Fordham's assertion Wednesday that he informed House Speaker J. Dennis Hastert's top aide more than two years ago of Foley's "inappropriate behavior" with teenage pages contradicted claims from the Illinois Republican and other leaders that they did not know the scope of Foley's problems until last week's news reports about sexually explicit instant messages he sent to boys as long as three years ago.

Hastert's chief of staff, Scott Palmer, denied Fordham's account in a terse, one-sentence statement.

But Fordham's decision to speak publicly, coming one day after President Bush offered a stout defense of Hastert amid calls for the speaker's resignation, handed more fodder to Democrats and others who are accusing the GOP of a coverup. And it put Fordham at the center of a burgeoning scandal during a heated election campaign that was shaping up as a possible defeat for the GOP majority.

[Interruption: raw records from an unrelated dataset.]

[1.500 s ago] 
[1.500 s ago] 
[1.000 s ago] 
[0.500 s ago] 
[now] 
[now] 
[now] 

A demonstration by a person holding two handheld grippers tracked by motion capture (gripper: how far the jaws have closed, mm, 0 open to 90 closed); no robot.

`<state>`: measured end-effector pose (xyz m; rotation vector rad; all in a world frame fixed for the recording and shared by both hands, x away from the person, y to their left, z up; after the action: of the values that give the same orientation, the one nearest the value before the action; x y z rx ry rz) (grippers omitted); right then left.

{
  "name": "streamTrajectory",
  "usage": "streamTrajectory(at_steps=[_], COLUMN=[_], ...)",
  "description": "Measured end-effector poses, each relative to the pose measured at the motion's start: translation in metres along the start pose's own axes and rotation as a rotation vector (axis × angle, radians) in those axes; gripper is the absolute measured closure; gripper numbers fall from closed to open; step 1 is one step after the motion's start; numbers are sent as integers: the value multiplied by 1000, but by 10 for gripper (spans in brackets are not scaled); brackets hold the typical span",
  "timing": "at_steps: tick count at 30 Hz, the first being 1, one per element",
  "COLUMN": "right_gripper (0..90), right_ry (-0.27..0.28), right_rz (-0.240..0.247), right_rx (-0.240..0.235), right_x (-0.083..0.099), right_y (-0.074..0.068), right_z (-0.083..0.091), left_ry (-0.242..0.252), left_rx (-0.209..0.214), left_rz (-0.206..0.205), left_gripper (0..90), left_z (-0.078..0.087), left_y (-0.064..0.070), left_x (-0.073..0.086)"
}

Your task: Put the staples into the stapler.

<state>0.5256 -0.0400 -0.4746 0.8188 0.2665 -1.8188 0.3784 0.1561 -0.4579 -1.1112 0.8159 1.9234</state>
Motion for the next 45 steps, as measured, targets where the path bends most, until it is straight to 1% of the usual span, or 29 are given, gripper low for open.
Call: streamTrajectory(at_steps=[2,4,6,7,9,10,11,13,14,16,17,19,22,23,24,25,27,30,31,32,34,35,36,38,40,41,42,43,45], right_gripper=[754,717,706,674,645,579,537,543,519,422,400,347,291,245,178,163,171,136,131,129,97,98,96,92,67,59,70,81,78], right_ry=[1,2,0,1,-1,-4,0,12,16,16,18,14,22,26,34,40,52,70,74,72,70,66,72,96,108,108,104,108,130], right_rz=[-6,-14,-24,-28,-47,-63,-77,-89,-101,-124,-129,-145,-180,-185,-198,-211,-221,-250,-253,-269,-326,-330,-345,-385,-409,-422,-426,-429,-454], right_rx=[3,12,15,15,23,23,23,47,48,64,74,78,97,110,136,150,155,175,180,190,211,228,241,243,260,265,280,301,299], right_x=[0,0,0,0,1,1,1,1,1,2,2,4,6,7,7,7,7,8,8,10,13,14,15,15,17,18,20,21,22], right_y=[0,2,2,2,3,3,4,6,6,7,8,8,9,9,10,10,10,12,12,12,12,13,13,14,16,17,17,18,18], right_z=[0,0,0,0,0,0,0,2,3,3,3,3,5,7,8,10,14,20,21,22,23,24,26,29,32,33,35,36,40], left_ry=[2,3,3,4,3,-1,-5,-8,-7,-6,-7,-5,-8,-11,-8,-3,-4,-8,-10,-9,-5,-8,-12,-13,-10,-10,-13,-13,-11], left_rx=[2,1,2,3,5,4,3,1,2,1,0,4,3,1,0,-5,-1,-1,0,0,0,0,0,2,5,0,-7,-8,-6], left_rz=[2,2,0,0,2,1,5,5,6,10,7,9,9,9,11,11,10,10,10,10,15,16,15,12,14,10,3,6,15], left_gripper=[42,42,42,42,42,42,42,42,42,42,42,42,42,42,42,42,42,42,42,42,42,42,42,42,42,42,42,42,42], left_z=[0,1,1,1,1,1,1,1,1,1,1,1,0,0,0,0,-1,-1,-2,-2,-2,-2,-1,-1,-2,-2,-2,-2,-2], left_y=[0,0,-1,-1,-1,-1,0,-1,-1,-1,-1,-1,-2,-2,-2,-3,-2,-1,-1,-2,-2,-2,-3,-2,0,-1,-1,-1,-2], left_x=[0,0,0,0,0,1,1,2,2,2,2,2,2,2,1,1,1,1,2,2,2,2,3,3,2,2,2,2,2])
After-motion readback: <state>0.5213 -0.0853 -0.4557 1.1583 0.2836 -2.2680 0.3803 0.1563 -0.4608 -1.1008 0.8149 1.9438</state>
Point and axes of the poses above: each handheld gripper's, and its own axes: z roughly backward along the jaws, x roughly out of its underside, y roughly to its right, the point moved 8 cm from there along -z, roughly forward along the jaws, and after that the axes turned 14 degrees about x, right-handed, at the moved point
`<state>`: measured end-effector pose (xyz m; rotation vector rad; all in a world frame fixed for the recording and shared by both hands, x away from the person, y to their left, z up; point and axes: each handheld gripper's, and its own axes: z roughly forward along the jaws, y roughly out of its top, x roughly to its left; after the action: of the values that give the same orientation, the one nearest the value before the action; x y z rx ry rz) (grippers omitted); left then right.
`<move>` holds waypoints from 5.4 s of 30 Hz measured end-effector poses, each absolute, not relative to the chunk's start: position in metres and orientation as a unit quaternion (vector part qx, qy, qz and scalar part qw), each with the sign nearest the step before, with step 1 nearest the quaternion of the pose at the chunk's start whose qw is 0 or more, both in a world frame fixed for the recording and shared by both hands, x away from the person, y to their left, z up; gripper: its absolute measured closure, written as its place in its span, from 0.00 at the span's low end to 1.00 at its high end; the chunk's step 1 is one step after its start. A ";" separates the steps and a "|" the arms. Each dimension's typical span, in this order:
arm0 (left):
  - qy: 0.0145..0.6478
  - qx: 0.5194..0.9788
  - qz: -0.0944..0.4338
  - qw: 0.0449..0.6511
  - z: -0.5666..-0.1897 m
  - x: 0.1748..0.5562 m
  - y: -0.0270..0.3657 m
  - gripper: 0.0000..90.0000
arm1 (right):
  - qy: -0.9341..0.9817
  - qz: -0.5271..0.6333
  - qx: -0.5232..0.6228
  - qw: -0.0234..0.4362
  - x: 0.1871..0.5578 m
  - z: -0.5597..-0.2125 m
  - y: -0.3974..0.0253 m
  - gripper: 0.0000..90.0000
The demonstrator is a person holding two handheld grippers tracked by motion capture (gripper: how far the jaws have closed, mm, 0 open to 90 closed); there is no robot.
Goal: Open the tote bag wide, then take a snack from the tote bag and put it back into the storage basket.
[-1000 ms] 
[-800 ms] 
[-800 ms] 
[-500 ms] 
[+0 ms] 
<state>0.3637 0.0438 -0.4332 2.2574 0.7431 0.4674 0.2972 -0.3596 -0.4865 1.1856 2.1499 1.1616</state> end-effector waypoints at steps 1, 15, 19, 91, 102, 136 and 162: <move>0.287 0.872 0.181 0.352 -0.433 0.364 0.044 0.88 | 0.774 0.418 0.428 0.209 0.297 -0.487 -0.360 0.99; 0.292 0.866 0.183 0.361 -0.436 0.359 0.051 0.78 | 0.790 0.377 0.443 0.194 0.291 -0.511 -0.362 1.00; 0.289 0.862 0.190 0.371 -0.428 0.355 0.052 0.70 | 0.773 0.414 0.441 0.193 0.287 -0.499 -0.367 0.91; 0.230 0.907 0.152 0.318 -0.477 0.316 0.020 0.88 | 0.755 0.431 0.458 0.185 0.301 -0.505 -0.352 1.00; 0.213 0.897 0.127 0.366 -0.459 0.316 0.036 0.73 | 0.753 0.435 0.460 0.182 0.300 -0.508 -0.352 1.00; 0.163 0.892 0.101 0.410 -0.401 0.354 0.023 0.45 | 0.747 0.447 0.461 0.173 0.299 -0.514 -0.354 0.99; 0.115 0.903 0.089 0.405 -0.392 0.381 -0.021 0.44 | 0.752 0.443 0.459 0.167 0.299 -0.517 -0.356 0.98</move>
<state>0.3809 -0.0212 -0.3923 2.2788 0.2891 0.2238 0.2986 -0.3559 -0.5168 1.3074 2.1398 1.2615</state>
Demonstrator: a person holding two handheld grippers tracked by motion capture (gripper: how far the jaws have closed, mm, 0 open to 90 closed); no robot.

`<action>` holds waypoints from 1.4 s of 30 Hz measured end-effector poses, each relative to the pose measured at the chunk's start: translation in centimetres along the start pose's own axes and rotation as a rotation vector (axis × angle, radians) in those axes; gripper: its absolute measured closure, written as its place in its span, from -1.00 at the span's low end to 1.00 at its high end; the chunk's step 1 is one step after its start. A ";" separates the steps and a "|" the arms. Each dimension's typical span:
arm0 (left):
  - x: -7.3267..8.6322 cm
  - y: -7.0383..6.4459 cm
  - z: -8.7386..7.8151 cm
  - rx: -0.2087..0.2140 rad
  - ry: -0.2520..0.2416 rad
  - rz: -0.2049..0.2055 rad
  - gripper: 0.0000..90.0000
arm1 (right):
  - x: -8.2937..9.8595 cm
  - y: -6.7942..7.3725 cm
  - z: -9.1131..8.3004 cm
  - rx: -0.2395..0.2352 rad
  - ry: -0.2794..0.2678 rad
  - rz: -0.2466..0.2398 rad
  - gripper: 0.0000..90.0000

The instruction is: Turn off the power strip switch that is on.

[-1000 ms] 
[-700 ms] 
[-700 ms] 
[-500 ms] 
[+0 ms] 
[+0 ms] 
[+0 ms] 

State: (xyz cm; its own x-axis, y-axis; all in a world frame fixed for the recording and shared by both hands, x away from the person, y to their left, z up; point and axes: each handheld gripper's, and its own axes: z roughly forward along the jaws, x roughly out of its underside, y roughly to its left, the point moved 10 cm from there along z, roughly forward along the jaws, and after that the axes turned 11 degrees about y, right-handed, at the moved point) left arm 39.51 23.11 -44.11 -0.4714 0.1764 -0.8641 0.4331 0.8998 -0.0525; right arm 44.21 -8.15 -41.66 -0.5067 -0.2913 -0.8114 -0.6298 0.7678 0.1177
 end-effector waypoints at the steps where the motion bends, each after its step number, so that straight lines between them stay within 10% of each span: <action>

For the soft-spoken Fordham, a role as a possible whistle-blower is an unfamiliar one -- but it is perhaps not surprising for a longtime Republican weary of his party's anti-gay political tactics and concerned that some were planning to make him take the fall. He spoke out Wednesday to denounce what he said were false charges from unnamed sources that he had tried to suppress details to protect his old boss.

A native of suburban Rochester, N.Y., he has worked for Republicans since his college days as an intern for his congressman, one-term Republican Fred J. Eckert, and as a volunteer stuffing envelopes and knocking on doors for a candidate for county executive.